/**
* Code reference extraction from memory content
*
* Extracts references to code entities (functions, classes, files) from
* memory content using pattern matching.
*/
/**
* Type of extracted code reference
*/
export type CodeReferenceType = "function" | "class" | "file" | "generic";
/**
* Extracted code reference from memory content
*/
export interface ExtractedCodeReference {
type: CodeReferenceType;
name: string;
context: string;
position: { start: number; end: number };
}
/**
* Result of matching a reference to a code node
*/
export interface CodeReferenceMatch {
reference: ExtractedCodeReference;
nodeId: string;
nodeName: string;
nodeType: string;
confidence: number;
}
// Regex patterns for extracting code references
/**
* Backtick-quoted identifiers (most reliable)
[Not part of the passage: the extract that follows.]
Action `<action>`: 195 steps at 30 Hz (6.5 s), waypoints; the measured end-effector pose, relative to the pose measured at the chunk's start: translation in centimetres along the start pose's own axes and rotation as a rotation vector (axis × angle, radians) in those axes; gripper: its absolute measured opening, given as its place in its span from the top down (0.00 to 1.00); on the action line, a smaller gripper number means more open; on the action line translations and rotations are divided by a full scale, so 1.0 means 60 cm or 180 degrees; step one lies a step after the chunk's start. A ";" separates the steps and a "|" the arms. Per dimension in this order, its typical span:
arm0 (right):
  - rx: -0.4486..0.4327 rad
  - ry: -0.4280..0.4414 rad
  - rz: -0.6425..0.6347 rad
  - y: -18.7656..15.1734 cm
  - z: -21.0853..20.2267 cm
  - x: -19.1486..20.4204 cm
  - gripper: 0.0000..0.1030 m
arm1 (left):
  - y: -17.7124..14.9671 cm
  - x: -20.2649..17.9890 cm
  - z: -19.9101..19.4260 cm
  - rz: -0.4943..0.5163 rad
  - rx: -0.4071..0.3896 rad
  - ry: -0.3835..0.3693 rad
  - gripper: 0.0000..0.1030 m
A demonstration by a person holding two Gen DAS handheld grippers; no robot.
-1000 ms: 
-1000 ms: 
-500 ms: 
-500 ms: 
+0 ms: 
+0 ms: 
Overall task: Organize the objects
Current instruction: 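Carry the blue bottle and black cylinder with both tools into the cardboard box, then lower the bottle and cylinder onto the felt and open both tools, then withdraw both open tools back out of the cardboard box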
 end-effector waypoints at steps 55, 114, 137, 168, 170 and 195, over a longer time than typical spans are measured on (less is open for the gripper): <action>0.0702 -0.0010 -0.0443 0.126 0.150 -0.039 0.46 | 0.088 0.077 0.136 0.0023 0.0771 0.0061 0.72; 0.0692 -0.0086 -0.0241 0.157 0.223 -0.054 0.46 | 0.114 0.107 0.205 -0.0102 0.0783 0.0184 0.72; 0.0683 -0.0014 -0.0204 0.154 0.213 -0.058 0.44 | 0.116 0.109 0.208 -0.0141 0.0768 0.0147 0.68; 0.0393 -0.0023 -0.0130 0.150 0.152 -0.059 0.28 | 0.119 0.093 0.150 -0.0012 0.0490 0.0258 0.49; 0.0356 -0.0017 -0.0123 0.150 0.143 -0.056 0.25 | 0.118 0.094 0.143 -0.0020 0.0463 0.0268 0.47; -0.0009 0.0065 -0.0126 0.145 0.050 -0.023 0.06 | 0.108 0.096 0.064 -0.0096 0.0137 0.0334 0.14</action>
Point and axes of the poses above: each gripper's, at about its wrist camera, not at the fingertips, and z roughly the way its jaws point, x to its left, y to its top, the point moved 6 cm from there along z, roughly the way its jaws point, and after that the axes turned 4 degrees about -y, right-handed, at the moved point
* Matches: `functionName`, `ClassName`, `module.method`
*/
const BACKTICK_PATTERN =
/`([a-zA-Z_][a-zA-Z0-9_]*(?:\.[a-zA-Z_][a-zA-Z0-9_]*)*)`/g;
/**
* File path patterns
* Matches: src/api/handler.ts, ./relative/path.ts, /absolute/path.js
*/
const FILE_PATH_PATTERN =
/(?:^|\s|["'`(])([./]?(?:[\w-]+\/)*[\w-]+\.(?:ts|tsx|js|jsx|py|go|rs|java|c|cpp|h|hpp))\b/gm;
/**
* CamelCase class names with common suffixes
* Matches: AuthService, UserController, DataManager, etc.
*/
const CLASS_NAME_PATTERN =
/\b([A-Z][a-zA-Z0-9]+(?:Service|Handler|Controller|Manager|Factory|Repository|Provider|Store|Client|Helper|Util|Config|Options|Props|State|Context|Hook|Plugin|Middleware|Router|Model|Entity|Schema|Type|Interface|Validator|Parser|Builder|Resolver|Adapter|Wrapper))\b/g;
/**
* Function call patterns (without backticks)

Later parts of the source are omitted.